Go over the lines below, and when one contains the word "several", copy it.

Extracted information:
-----

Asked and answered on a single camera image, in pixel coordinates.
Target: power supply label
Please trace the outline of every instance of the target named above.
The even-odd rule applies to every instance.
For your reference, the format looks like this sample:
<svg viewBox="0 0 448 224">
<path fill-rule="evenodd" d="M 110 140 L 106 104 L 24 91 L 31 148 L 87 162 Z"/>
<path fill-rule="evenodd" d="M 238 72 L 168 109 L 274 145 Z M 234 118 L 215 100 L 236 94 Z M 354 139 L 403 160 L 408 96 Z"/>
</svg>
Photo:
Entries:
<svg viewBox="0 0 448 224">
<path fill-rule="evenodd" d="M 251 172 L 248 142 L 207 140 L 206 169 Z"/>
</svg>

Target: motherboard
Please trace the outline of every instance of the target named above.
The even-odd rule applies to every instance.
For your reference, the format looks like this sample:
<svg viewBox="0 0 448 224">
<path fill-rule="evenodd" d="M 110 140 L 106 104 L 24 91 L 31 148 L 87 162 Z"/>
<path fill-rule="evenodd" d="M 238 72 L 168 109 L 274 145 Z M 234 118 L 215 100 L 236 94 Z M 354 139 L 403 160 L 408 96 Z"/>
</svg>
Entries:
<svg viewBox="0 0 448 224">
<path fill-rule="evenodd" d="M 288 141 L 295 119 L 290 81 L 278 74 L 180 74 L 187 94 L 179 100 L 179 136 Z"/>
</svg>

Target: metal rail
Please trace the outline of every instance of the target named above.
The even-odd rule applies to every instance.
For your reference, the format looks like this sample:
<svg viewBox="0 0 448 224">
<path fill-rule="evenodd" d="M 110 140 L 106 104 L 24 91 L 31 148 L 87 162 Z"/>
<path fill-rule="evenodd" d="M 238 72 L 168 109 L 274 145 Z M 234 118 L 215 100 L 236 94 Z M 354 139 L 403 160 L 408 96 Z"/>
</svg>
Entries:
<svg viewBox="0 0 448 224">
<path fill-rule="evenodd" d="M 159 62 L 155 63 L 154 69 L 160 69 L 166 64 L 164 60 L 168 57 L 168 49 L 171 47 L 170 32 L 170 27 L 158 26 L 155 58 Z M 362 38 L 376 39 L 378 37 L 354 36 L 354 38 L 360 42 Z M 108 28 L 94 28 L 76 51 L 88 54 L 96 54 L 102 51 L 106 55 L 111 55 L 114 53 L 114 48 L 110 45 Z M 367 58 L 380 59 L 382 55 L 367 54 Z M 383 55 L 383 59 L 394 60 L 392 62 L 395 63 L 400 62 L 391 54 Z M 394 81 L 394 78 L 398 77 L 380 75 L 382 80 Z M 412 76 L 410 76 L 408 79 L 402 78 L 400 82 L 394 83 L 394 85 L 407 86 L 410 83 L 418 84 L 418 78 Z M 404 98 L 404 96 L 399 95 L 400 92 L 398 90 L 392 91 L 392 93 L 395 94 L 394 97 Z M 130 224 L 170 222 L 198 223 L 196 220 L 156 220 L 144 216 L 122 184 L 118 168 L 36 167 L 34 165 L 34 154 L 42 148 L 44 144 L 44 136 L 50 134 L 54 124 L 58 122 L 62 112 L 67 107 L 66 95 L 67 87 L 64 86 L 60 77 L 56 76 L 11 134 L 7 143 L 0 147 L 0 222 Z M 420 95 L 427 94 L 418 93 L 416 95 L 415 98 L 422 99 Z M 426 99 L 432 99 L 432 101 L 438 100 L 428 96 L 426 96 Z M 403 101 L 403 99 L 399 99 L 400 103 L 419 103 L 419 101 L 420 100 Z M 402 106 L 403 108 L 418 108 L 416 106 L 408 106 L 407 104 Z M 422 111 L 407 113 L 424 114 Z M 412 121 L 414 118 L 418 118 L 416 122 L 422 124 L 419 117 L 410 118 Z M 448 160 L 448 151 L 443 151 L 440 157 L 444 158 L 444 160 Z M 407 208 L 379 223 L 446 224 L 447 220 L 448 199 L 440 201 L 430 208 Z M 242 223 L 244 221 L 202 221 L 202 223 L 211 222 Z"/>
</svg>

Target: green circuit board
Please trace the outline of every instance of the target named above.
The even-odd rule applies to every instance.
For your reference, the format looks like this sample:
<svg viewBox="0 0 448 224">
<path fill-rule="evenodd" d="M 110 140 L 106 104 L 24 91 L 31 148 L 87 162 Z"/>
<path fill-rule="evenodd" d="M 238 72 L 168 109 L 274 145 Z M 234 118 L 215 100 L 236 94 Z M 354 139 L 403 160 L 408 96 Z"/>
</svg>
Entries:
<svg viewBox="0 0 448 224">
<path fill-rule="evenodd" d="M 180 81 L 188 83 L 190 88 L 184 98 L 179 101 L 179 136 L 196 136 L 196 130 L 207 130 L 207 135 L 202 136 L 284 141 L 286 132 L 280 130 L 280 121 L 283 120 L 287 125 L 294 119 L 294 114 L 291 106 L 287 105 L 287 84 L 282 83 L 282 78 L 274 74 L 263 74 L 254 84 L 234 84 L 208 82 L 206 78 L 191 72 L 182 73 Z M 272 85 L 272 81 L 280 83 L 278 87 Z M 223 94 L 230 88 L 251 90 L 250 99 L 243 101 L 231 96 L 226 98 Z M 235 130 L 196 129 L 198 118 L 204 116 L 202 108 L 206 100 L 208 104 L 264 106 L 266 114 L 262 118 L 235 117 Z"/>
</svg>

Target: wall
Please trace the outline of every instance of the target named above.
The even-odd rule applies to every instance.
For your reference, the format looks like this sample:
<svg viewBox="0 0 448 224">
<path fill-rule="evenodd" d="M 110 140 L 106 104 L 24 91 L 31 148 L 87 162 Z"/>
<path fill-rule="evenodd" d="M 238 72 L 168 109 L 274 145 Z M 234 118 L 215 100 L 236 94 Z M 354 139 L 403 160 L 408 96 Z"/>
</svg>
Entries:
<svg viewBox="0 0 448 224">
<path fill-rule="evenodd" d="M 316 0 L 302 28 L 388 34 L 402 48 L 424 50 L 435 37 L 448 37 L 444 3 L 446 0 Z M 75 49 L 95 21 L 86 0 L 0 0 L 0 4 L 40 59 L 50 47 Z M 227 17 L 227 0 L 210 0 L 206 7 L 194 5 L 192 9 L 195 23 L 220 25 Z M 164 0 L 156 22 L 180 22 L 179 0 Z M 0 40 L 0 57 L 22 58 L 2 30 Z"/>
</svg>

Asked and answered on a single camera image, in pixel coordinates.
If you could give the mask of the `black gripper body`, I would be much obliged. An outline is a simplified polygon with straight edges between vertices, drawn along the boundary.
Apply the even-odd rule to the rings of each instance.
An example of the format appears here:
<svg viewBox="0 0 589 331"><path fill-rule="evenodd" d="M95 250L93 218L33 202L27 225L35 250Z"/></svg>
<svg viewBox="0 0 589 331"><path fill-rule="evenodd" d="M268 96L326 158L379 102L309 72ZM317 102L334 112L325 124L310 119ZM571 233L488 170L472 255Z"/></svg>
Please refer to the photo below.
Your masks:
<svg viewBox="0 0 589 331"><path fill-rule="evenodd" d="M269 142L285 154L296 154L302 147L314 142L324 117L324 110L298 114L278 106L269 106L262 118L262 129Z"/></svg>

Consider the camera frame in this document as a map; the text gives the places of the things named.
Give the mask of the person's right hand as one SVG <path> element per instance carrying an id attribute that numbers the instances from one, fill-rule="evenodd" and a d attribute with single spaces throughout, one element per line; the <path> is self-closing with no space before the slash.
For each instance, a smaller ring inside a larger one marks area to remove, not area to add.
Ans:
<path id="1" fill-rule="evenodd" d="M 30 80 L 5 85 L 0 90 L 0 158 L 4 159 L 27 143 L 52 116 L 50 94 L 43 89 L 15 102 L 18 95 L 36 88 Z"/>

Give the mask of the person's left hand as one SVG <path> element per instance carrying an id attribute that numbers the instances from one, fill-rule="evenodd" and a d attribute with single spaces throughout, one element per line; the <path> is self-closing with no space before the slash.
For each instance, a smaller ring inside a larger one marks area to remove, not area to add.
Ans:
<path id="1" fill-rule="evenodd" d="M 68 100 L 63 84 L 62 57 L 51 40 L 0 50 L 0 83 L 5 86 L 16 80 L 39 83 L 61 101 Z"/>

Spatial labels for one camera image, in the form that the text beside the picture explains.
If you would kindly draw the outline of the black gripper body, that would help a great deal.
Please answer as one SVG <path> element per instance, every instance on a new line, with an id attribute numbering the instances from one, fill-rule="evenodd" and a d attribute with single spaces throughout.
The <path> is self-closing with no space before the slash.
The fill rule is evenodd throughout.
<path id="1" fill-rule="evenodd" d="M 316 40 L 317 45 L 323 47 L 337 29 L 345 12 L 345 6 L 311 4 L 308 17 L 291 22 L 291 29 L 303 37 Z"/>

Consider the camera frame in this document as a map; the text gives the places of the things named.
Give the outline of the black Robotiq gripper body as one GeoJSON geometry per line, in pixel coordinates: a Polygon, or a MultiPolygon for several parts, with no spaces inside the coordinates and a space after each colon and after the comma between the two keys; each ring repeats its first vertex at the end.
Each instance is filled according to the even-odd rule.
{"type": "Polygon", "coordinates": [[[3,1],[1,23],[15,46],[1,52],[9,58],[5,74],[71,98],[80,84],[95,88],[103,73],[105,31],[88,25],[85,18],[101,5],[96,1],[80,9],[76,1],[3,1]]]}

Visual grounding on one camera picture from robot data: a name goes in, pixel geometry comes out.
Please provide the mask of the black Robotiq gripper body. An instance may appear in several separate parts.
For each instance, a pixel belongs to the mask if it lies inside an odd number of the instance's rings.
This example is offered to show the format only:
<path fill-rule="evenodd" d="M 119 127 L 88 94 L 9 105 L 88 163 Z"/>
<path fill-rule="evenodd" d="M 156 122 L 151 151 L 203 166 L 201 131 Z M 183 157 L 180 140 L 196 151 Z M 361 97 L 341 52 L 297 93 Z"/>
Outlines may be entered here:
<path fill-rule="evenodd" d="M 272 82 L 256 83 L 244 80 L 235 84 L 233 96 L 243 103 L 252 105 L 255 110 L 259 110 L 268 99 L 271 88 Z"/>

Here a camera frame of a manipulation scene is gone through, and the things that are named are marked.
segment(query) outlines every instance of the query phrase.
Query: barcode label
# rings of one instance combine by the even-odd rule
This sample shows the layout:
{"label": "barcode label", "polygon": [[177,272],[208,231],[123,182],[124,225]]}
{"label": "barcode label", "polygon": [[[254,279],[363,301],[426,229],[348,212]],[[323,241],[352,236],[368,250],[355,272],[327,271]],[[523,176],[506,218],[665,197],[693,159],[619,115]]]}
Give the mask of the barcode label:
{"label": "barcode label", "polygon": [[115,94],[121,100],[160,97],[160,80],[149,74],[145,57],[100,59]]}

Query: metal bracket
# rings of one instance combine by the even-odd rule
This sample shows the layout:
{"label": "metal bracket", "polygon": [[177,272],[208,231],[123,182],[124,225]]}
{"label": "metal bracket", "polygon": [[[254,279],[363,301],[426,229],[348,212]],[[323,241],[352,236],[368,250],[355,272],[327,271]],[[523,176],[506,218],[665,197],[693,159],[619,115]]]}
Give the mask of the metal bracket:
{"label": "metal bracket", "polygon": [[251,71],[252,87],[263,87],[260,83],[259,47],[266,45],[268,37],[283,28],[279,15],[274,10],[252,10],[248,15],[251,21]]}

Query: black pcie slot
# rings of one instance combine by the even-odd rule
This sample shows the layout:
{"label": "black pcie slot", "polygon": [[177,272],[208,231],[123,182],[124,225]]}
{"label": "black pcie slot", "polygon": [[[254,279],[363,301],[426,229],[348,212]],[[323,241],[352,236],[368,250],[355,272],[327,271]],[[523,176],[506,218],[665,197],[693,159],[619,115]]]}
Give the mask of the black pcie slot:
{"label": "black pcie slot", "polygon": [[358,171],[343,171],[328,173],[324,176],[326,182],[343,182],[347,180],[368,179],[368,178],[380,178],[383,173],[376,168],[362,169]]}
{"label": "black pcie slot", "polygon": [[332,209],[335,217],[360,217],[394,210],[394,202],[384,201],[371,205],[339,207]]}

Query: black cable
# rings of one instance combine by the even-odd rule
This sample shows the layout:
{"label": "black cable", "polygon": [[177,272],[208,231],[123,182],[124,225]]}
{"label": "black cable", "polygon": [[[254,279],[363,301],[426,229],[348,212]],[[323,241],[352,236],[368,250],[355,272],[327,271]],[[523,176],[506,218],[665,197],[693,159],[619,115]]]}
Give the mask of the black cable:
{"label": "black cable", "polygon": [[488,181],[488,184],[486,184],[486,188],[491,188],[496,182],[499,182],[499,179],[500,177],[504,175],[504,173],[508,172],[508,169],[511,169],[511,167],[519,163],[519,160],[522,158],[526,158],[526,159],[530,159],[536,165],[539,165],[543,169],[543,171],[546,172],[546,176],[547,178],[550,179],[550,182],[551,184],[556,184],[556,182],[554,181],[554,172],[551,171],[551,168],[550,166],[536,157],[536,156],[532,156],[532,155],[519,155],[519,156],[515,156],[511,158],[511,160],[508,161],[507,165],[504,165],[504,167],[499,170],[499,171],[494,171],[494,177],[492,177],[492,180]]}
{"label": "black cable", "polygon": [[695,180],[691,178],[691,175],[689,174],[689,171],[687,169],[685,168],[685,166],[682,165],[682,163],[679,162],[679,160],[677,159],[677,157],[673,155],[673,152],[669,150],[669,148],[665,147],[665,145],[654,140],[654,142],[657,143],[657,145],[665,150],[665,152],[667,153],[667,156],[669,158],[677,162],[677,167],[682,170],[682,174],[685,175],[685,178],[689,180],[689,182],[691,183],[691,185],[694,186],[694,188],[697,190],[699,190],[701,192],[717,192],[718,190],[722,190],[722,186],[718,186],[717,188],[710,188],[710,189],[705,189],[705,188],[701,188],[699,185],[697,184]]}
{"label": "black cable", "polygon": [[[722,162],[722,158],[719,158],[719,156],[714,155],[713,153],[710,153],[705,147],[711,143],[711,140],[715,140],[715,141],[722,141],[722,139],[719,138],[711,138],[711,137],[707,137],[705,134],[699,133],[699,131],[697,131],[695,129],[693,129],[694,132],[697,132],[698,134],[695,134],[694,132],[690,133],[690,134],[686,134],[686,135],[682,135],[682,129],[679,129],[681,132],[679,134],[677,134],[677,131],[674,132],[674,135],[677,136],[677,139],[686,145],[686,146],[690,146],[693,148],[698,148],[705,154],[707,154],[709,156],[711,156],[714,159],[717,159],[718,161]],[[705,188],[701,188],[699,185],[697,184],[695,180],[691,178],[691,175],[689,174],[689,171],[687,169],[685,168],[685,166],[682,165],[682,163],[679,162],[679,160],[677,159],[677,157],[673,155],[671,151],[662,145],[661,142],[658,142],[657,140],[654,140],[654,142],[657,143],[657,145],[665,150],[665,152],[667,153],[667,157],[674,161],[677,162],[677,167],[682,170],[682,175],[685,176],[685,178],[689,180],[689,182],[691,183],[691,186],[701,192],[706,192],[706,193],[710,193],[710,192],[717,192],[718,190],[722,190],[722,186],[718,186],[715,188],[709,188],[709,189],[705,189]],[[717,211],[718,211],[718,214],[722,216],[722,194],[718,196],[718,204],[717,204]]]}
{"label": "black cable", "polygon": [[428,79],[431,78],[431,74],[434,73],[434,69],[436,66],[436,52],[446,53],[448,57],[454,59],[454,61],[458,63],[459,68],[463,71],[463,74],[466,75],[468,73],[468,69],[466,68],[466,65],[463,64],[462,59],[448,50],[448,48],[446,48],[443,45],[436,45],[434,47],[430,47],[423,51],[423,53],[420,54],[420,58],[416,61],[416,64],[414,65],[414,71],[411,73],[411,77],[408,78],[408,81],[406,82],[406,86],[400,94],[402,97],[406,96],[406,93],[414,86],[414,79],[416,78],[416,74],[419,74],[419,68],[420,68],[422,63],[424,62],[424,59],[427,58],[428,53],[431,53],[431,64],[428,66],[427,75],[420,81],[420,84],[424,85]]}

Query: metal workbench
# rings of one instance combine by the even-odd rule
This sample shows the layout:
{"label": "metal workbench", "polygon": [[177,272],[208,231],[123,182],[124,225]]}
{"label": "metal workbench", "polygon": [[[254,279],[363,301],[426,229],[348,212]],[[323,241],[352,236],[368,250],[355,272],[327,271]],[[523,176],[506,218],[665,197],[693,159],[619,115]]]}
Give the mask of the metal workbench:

-----

Written answer:
Give the outline of the black Robotiq gripper body as one GeoJSON geometry per line, in pixel coordinates: a Polygon, or a MultiPolygon for several parts, with no spaces inside the coordinates and a space after each colon and after the comma between the two keys; each ring repeats its first vertex at the end.
Please provide the mask of the black Robotiq gripper body. An instance may appear in several separate parts.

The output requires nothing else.